--- PROBLEM DESCRIPTION ---
In the listing below, every line with the word "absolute" needs to be copied.

--- EXTRACTED RECORDS ---
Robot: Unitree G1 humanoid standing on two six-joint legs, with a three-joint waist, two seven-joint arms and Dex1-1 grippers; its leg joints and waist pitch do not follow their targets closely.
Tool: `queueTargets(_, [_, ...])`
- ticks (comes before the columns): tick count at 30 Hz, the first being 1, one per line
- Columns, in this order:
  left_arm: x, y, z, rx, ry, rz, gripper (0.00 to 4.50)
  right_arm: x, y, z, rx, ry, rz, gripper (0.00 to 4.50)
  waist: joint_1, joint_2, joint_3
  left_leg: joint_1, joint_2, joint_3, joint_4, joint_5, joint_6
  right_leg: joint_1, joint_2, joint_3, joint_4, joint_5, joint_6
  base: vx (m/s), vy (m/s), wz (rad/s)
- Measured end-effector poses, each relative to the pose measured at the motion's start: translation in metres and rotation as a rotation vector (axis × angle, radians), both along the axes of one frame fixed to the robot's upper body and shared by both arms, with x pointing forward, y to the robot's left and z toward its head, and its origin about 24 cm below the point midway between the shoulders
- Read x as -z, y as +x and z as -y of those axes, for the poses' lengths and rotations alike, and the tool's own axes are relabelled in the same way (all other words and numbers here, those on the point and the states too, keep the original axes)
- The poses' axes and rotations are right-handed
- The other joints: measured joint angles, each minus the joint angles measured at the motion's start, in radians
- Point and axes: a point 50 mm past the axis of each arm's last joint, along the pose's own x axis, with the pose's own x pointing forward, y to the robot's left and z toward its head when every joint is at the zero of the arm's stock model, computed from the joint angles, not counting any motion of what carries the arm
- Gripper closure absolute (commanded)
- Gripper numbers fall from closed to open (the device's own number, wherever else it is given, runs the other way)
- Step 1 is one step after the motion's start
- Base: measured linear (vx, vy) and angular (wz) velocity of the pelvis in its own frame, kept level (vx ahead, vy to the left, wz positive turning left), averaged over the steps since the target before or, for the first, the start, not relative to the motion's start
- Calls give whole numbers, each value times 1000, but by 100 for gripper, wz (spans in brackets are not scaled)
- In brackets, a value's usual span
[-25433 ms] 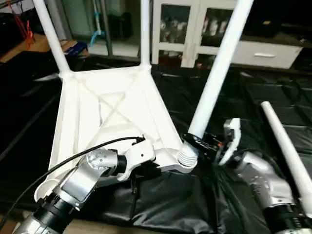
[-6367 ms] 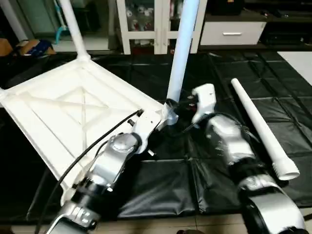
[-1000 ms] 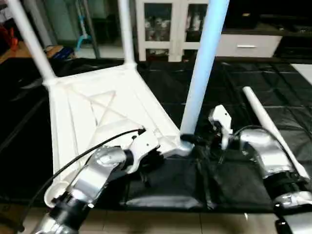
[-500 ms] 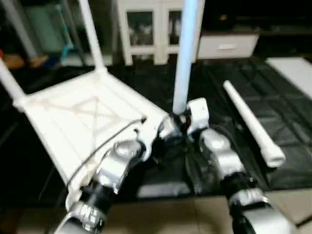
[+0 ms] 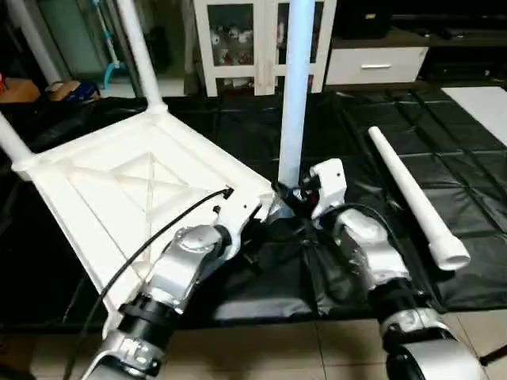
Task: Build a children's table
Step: Rotate leg to tighten
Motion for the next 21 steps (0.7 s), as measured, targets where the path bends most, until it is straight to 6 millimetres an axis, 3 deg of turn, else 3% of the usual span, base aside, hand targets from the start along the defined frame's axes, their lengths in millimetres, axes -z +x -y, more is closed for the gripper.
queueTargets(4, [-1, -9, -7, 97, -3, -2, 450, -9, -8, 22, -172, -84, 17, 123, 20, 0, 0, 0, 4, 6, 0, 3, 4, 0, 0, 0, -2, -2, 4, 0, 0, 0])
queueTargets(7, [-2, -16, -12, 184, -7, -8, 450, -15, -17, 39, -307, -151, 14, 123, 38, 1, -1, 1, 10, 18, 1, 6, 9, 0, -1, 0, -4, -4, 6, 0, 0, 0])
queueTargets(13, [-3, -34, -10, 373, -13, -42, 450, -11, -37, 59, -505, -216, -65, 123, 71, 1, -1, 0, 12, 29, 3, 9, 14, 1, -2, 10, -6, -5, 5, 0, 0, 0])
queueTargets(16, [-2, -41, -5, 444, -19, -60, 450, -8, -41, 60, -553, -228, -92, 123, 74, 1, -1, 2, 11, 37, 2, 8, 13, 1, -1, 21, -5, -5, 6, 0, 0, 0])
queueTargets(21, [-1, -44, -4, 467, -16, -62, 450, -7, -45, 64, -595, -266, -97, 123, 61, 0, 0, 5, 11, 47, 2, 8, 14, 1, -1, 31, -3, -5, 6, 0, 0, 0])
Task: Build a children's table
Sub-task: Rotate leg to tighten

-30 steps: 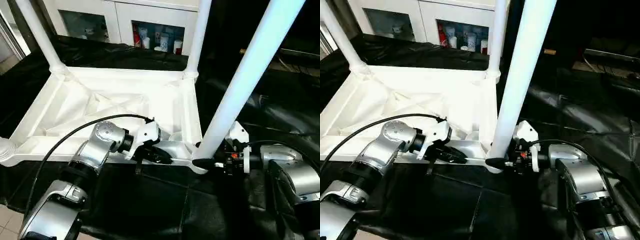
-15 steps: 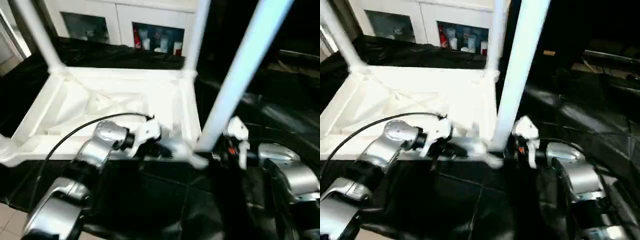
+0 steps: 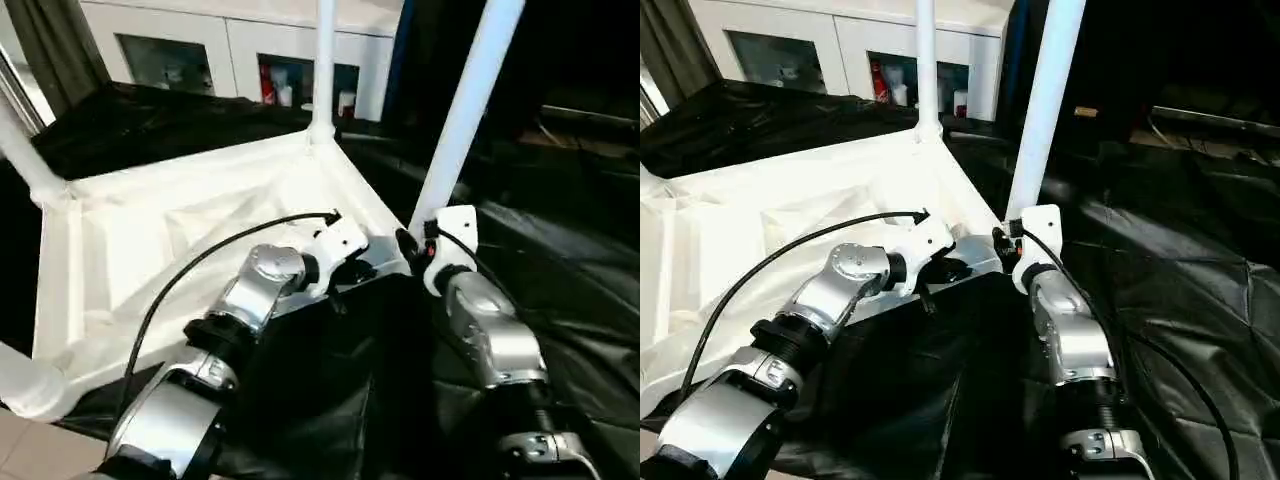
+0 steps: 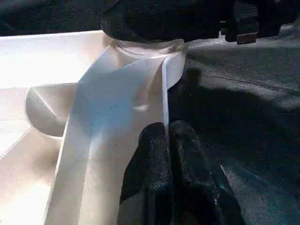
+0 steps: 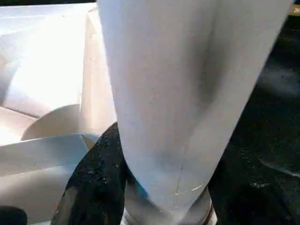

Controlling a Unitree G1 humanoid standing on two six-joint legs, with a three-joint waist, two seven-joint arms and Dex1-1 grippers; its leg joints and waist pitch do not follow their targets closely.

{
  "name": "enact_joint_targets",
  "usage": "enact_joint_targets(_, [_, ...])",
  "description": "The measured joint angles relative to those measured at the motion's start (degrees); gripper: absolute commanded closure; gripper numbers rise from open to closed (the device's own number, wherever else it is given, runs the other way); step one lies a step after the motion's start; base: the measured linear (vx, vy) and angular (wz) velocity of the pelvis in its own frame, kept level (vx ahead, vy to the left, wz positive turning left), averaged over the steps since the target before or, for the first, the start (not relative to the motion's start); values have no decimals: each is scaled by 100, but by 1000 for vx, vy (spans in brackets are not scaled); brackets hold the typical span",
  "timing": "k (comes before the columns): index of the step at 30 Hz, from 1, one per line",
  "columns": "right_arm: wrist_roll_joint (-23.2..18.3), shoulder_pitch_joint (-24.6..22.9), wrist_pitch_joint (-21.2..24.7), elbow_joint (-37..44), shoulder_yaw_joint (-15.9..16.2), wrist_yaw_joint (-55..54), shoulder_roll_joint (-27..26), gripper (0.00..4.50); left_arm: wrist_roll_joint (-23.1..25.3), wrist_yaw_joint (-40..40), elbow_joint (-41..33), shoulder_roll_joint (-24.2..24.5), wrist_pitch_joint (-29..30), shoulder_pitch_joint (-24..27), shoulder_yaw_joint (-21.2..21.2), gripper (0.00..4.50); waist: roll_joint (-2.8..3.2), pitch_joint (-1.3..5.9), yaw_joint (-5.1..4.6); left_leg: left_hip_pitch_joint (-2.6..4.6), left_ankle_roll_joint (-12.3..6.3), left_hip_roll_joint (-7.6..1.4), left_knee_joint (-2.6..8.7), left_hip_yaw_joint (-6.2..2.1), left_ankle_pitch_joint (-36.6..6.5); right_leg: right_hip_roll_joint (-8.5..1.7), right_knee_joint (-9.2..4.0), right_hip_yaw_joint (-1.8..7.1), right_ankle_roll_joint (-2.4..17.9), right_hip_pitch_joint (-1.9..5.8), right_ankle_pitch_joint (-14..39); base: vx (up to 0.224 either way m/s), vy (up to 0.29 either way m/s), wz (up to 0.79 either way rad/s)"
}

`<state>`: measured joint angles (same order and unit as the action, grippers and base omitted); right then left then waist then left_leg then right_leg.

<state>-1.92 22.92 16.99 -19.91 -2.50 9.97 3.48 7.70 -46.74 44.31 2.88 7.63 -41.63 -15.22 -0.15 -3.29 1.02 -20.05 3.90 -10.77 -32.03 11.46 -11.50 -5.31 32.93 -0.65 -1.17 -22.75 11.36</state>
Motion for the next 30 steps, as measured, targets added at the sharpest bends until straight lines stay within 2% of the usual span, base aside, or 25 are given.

--- TASK OUTPUT ---
- Gripper closure absolute (commanded)
  "description": "The measured joint angles relative to those measured at the motion's start (degrees); gripper: absolute commanded closure; gripper numbers rise from open to closed (the device's own number, wherever else it is given, runs the other way); step one lies a step after the motion's start; base: the measured linear (vx, vy) and angular (wz) velocity of the pelvis in its own frame, kept level (vx ahead, vy to the left, wz positive turning left), averaged over the steps since the target before or, for the first, the start (not relative to the motion's start); values have no decimals: each is scaled by 100, but by 1000 for vx, vy (spans in brackets are not scaled); brackets hold the typical span",

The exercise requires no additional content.